After teasing Touch Bar support for the omnipresent Office in October, Microsoft has added preliminary support for the MacBook Pro feature in its most recent build for the "slow ring" of its beta testers.
First spotted by The Verge, the addition has been a long time in coming. Support for the Touch Bar was teased just hours after the MacBook Pro with Touch Bar debuted.
In Powerpoint, the company has implemented graphic rotation tools, as well as a graphical map of all the slide layers. Microsoft Excel has added an auto-fill formula bar, pulling up the most recently used functions in the Touch Bar when a cell is selected. Excel's bar also now includes formatting options, like cell colors, and borders.
The touch bar on Outlook now provides quick access to the user's most commonly used commands. While composing a mail, the Touch Bar displays a list of recent documents for inclusion in an email, with communication facilitation through Skype possible through a single touch.
Microsoft Word's implementation is "Word Focus" mode, where the formatting ribbon for an open document are taken off the screen and put on the Touch Bar.
Initial AppleInsider testing of the features has resulted in a few application crashes above and beyond the normally rare instabilities experienced by most Mac users of the suite. The Touch Bar-related crashing is expected, however, given the beta nature of the release.
It it not yet known when the Touch Bar support will exit beta.
Microsoft Office 365 subscriptions begin at $69.99 per year for a one-user personal license, or $5 per month per user for businesses.
11 Comments
Awesome.
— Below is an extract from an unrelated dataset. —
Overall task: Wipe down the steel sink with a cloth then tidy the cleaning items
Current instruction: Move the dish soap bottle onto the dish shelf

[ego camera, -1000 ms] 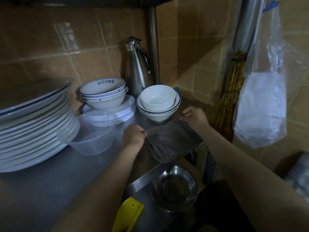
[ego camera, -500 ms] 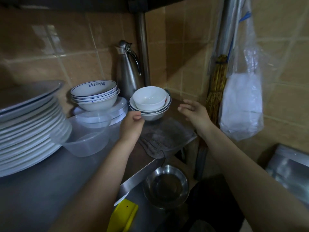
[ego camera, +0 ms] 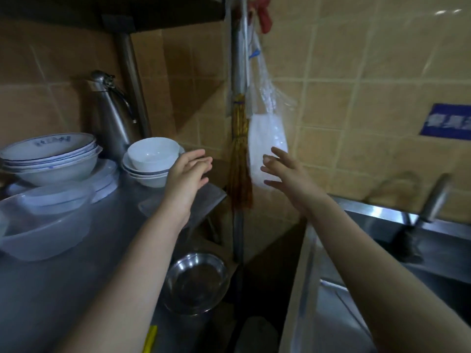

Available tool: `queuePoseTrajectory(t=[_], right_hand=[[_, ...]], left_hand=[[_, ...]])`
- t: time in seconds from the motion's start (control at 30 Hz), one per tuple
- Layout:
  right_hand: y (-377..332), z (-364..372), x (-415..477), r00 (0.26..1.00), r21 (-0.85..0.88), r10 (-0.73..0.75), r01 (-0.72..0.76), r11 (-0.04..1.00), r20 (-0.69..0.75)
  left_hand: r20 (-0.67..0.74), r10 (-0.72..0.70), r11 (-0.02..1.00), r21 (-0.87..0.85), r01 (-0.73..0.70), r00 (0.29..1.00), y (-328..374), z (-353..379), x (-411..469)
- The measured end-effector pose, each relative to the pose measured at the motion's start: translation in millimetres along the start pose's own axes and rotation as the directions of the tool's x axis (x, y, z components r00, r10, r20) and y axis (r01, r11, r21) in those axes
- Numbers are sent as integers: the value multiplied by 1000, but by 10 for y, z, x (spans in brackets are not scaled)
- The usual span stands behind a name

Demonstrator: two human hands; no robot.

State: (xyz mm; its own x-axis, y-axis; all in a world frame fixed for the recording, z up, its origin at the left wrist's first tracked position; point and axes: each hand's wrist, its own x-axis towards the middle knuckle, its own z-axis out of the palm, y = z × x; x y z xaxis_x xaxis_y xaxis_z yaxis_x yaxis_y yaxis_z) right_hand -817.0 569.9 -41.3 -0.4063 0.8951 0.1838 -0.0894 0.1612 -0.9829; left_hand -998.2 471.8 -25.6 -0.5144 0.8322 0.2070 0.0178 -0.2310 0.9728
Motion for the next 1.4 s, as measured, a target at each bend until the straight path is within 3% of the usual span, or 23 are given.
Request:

Now the only thing I desire is a touchbar magic keyboard hopefully coming early this year.
It's good that other companies are supporting the touch bar, but I'm a bit surprised that Microsoft is. Either way, I hope they do a better job than their ribbon interface (yes, I'm setting the bar low!)
I really hope Apple releases a USB (and Bluetooth) keyboard with the touchbar (and TouchID). I'm not sure how they'd make sure TouchID is secure, but I'm sure they could figure it out. And they better not be stupid and say you need the latest Mac to use it either. That would just be Apple being Apple at its best right there. I can see you have to be using macOS Sierra, but anything that runs macOS Sierra should support it.
it would also be nice if they'd redesign the entire keyboard. No more friggin white keys! It doesn't match their current designs. How hard would it be to make a nice LED backlit keyboard with black keys?